**Task to carry out**
Whenever a line in this data holds the word "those", report that line in full.

**Records from a data source**
━━━
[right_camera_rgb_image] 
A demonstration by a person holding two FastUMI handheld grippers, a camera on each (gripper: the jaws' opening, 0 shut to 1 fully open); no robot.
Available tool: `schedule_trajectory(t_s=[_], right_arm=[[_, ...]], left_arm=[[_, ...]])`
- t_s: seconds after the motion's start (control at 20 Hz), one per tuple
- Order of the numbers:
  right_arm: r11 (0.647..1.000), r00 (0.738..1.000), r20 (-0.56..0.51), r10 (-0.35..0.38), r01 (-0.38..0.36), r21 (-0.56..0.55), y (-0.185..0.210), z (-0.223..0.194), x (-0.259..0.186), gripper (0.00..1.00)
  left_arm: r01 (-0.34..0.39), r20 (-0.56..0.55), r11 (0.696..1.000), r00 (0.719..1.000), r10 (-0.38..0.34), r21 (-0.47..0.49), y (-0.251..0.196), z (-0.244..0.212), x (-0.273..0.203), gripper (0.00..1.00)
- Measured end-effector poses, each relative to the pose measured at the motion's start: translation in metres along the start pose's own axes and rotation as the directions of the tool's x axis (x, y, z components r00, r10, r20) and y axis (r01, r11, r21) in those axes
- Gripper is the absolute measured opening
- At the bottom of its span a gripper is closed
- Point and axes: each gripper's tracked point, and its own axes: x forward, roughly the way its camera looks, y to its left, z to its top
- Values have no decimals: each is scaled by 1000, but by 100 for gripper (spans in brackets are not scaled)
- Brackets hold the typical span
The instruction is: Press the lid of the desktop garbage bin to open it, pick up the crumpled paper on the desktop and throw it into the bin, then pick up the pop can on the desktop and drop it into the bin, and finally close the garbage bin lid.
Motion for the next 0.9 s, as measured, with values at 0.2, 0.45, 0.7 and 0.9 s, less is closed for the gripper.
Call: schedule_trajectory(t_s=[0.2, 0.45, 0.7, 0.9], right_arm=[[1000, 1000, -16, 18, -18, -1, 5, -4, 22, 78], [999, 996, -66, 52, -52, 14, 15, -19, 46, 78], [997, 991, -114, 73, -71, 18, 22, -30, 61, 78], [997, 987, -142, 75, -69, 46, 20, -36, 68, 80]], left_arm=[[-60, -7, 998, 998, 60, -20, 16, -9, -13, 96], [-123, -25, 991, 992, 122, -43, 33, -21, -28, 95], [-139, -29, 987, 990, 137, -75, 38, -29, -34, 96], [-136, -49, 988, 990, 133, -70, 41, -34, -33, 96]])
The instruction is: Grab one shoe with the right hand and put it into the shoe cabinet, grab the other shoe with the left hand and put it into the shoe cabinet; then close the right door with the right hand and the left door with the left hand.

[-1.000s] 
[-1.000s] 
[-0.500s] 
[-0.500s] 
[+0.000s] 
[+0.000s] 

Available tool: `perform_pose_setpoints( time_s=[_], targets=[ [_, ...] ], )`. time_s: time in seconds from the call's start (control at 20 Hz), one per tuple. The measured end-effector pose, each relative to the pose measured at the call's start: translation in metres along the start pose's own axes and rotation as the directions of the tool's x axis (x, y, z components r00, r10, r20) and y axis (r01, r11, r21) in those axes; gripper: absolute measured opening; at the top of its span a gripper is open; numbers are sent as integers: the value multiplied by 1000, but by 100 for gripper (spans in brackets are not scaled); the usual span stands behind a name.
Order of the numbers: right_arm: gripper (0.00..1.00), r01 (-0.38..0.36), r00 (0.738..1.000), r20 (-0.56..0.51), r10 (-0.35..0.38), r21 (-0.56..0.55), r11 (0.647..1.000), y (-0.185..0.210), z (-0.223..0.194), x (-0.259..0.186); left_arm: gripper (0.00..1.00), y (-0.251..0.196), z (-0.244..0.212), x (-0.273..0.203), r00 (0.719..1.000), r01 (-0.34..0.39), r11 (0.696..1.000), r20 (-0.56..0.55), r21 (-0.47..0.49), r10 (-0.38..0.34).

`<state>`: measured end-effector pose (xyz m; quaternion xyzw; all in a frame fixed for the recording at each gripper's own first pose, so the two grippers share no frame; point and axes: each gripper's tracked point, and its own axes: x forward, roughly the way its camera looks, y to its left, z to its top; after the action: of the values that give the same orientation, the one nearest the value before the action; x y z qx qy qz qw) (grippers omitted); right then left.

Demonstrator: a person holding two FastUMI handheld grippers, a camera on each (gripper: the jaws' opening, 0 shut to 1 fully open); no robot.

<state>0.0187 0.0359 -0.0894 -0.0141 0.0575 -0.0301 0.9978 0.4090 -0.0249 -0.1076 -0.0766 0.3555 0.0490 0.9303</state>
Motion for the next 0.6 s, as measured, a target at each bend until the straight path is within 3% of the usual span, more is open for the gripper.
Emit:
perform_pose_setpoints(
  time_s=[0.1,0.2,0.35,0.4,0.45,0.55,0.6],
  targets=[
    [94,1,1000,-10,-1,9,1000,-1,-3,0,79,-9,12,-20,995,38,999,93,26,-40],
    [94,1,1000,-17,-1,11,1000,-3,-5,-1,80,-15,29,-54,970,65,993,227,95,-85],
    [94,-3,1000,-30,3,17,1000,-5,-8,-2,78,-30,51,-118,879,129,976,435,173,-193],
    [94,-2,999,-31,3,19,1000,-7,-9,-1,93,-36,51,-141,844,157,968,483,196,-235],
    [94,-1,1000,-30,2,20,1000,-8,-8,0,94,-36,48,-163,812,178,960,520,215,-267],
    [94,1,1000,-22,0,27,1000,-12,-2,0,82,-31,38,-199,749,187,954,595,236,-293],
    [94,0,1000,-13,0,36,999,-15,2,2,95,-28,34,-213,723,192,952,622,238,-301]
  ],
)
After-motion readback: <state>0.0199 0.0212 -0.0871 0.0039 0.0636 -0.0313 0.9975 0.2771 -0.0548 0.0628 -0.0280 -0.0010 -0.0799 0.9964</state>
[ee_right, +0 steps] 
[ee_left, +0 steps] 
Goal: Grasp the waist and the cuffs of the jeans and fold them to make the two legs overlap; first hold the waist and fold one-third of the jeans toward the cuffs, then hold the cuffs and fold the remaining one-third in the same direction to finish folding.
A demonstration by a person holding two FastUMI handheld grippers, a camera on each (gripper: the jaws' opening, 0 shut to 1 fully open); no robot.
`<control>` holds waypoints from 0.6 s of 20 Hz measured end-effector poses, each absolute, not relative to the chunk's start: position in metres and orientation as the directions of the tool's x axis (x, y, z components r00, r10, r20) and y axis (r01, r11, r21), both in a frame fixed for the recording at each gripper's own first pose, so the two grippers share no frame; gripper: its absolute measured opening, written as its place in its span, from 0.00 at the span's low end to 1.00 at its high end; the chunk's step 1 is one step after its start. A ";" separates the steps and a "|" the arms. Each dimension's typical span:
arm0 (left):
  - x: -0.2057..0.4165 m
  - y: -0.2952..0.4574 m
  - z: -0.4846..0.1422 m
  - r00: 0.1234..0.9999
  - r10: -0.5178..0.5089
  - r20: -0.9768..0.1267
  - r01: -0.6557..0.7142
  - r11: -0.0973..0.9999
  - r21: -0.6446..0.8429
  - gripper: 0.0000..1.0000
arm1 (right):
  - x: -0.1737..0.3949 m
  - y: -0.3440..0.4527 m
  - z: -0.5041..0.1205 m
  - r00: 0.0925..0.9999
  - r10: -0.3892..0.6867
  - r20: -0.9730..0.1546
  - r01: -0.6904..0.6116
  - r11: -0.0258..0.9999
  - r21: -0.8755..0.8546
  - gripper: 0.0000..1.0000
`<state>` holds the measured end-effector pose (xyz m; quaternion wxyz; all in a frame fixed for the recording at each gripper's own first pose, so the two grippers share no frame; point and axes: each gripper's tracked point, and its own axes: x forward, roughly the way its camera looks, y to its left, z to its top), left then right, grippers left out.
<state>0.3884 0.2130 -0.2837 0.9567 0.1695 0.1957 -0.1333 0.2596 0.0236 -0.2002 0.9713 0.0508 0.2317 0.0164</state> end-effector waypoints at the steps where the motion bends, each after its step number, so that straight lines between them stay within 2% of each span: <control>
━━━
**Finished task**
- Measured end-effector poses, each relative to the pose measured at the motion's start: translation in metres along the start pose's own axes and rotation as the directions of the tool's x axis (x, y, z components r00, r10, r20) and y axis (r01, r11, r21) in those axes
Available tool: `perform_pose_setpoints( time_s=[_], targets=[ [_, ...] ], )`. time_s: time in seconds from the call's start (control at 20 Hz), one per tuple. The measured end-effector pose, each relative to the pose measured at the call's start: translation in metres along the start pose's own axes and rotation as the directions of the tool's x axis (x, y, z components r00, r10, r20) and y axis (r01, r11, r21) in those axes; gripper: absolute measured opening; at the top of its span a gripper is open; numbers are sent as integers: the value multiplied by 1000, but by 100 for gripper (spans in brackets are not scaled); the usual span stands behind a name.

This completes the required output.